> Clang has aged it's both slowed down and reached parity in both compile and execution speed
A serious question: Is it correct to say that any compiler with state-of-the-art optimization cannot be fast, and clang's previous performance advantages were actually due to the lack of various optimization techniques and other features? And is there any investigation and research on the tradeoff of compiler speed/complexity vs. execution performance? Many minimalist purists claim that modern compilers are evil and it's possible to write a small and fast compiler. Yes, but at what cost? And is the cost too large to be justified, or is it that computers are acutally fast enough?

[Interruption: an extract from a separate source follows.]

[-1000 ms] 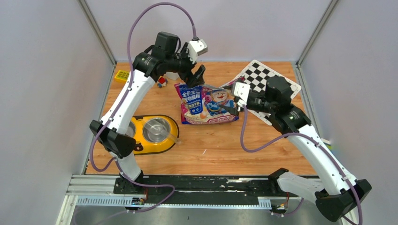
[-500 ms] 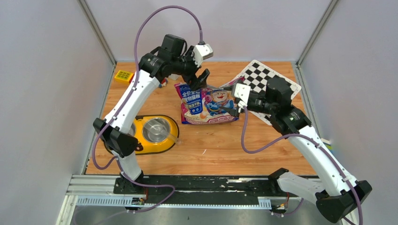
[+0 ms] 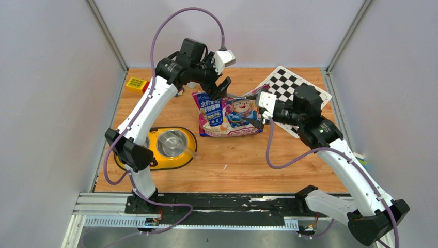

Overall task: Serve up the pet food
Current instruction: Open the pet food bag at the center of the board.

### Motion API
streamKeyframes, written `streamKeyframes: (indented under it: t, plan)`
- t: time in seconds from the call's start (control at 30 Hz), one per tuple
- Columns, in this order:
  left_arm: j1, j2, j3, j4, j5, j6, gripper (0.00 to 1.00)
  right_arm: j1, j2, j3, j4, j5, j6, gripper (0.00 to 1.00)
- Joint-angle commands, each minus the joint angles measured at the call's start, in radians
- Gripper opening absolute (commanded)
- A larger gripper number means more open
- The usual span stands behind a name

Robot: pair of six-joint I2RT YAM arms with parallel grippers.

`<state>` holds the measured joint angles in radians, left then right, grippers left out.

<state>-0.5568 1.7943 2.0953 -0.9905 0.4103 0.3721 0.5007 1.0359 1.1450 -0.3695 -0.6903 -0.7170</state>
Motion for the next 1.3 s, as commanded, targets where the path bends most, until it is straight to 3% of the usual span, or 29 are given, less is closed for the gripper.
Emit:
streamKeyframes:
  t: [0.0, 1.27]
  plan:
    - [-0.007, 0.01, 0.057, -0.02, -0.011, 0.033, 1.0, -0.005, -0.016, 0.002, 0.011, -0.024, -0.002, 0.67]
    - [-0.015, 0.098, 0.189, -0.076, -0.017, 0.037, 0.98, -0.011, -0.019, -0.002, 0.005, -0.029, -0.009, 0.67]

Sure, there are some language features that can make optimizations pathological complex, but for the most part if compilation speed isn't continuously tracked and strictly enforced against new changes, you inevitably regress into a slower compiler.
For instance, the Go community is highly sensitive to compilation speed. Although the Go compiler is SSA-based like LLVM, it's very selective about the optimizations applied. The Go compiler tracks and benchmarks each phase of the compiler release-to-release to identify major regressions.
Priorities exactly. And these priorities are not only down to the compiler implementation, but also the language design. I'd argue that Rust being much slower to compile than Go has reasons from both sides, and hence will probably never be as fast as Go to compile.
It would be weird if that was not the case, as Go and all its bells and whistles are open source. I found this after a quick search (clicking around will send you to the source code): https://godoc.org/golang.org/x/tools/cmd/compilebench
edit: Ooh, that's nice, I did not know about that, thanks for sharing (especially useful as I'm transitioning to Rust after 10yrs of Go).
> and clang's previous performance advantages were actually due to the lack of various optimization techniques and other features?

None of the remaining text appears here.